Aiohttp vs Multithreaded Flask for High I/O Applications

Over the past year, my team has been making the transition from Flask to aiohttp. We're making this transition because of a lot of the situations where non-blocking I/O theoretically scales better:

large numbers of simultaneous connections
remote http requests with long response times

There is agreement that asyncio scales better memory-wise: a green thread in Python consumes less memory than a system thread.

However, performance for latency and load is a bit more contentious. The best way to find out is to run a practical experiment.

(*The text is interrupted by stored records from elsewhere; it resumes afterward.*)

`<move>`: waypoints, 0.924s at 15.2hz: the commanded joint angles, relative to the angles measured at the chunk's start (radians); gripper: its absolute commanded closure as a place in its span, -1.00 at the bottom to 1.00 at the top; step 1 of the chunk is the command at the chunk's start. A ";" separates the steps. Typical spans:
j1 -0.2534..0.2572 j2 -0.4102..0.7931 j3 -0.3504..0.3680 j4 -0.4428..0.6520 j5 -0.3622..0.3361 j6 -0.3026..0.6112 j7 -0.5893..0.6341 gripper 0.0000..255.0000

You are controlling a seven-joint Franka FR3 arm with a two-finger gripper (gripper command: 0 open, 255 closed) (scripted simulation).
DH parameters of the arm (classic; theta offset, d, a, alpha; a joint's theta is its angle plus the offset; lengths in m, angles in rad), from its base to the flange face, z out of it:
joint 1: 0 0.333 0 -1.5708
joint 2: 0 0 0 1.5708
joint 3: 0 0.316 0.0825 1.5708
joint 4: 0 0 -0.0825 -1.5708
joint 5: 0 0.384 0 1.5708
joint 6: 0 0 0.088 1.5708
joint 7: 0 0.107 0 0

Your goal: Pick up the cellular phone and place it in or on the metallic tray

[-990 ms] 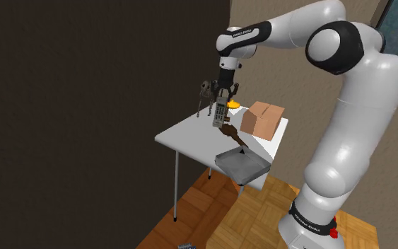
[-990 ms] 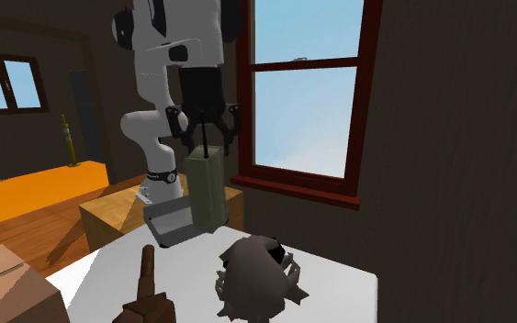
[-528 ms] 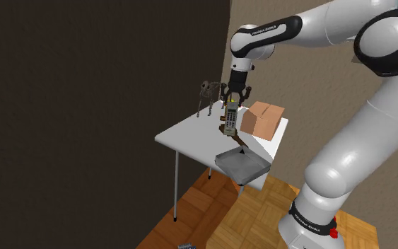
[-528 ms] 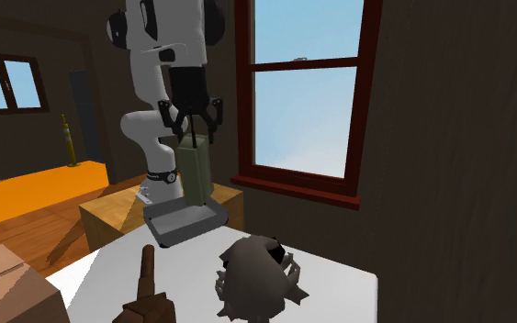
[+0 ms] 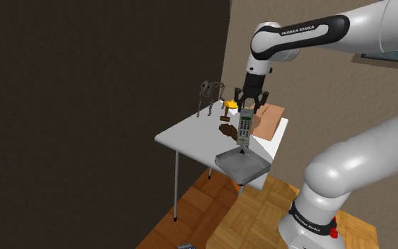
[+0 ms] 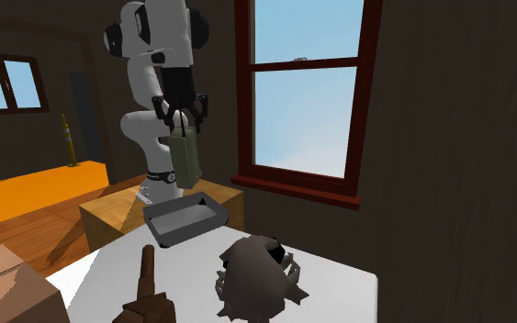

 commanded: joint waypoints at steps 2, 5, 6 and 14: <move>-0.007 -0.134 0.011 -0.085 -0.006 -0.047 0.012 1.00; -0.009 -0.152 0.011 -0.123 -0.007 -0.028 0.012 1.00; -0.009 -0.152 0.011 -0.136 -0.007 -0.015 0.012 1.00; -0.010 -0.136 0.006 -0.234 -0.009 0.099 0.005 1.00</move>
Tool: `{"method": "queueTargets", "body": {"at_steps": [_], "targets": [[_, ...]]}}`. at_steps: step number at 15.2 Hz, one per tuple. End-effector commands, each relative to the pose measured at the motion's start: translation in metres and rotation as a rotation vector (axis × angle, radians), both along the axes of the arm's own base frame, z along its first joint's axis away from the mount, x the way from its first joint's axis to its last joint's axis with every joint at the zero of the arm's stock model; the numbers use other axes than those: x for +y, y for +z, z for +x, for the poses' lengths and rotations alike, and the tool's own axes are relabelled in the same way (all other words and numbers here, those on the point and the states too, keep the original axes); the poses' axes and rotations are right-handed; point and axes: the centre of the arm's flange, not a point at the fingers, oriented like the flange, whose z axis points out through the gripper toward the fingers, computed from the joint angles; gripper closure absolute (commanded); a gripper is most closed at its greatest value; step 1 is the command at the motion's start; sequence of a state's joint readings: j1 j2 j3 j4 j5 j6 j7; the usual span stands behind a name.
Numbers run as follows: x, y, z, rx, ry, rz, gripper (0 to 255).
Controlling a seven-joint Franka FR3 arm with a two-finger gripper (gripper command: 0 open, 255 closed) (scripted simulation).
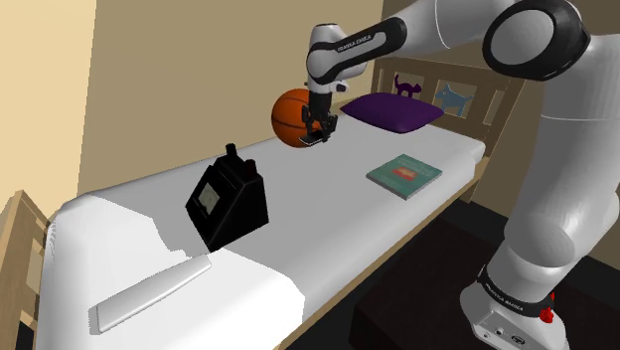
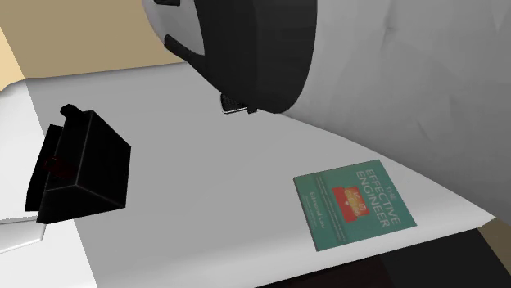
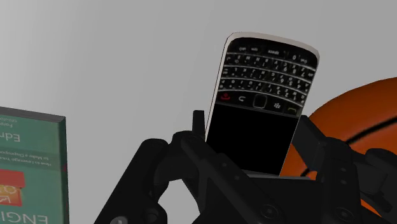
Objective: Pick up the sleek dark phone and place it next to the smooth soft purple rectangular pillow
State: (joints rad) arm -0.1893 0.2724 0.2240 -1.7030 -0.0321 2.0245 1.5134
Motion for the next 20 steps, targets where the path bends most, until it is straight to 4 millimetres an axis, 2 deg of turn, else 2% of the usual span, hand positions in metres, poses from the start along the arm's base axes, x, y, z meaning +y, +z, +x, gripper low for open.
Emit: {"method": "queueTargets", "body": {"at_steps": [1,15,20], "targets": [[-0.001,0.011,0.000,0.000,0.000,0.000,255],[-0.001,0.083,0.000,0.000,0.000,0.000,255],[-0.065,0.083,-0.015,0.000,0.000,0.000,255]]}}
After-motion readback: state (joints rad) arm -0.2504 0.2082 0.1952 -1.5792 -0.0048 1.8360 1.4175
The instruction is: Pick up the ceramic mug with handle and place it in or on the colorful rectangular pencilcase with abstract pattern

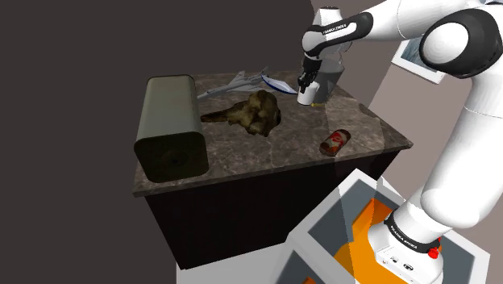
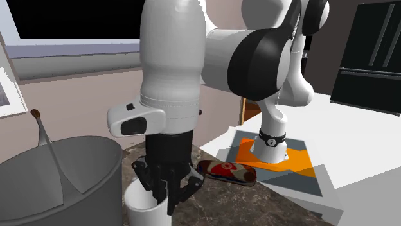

To find out, I forked py-frameworks-benchmark, and designed an experiment.

The Experiment #

The conditions of the web application, and the work performed, are identical:

a route on a web server that: 1. returns the response as json 2. queries a
http request to an nginx server returning back html.
a wrk benchmark run, with 400 concurrent requests for 20 seconds
running under gunicorn, with two worker processes.
python3.6

The Variants #

The variants are:

aiohttp
flask + meinheld
flask + gevent
flask + multithreading, varying from 10 to 1000.

Results

variant	min	p50	p99	p99.9	max	mean	duration	requests
aiohttp	163.27	247.72	352.75	404.59	1414.08	257.59	20.10	30702
flask:gevent	85.02	945.17	6587.19	8177.32	8192.75	1207.66	20.08	7491
flask:meinheld	124.99	2526.55	6753.13	6857.55	6857.55	3036.93	20.10	190
flask:10	163.05	4419.11	4505.59	4659.46	4667.55	3880.05	20.05	1797
flask:20	110.23	2368.20	3140.01	3434.39	3476.06	2163.02	20.09	3364
flask:50	122.17	472.98	3978.68	8599.01	9845.94	541.13	20.10	4606
flask:100	118.26	499.16	4428.77	8714.60	9987.37	556.77	20.10	4555
flask:200	112.06	459.85	4493.61	8548.99	9683.27	527.02	20.10	4378
flask:400	121.63	526.72	3195.23	8069.06	9686.35	580.54	20.06	4336
flask:800	127.94	430.07	4503.95	8653.69	9722.19	514.47	20.09	4381
flask:1000	184.76	732.21	1919.72	5323.73	7364.60	786.26	20.04	4121

You can probably get a sense that aiohttp can server more requests than any other. To get a real sense of how threads scale we can put the request count on a chart:

The interesting note is that the meinheld worker didn't scale very well at all. Gevent handled requests faster than any threading implementation.

But nothing handled nearly as many requests as aiohttp.

These are the results on my machine. I'd strongly suggest you try the experiment for yourself: the code is available in my fork.

If anyone has any improvements on the multithreading side, or can explain the discrepency in performance, I'd love to understand more.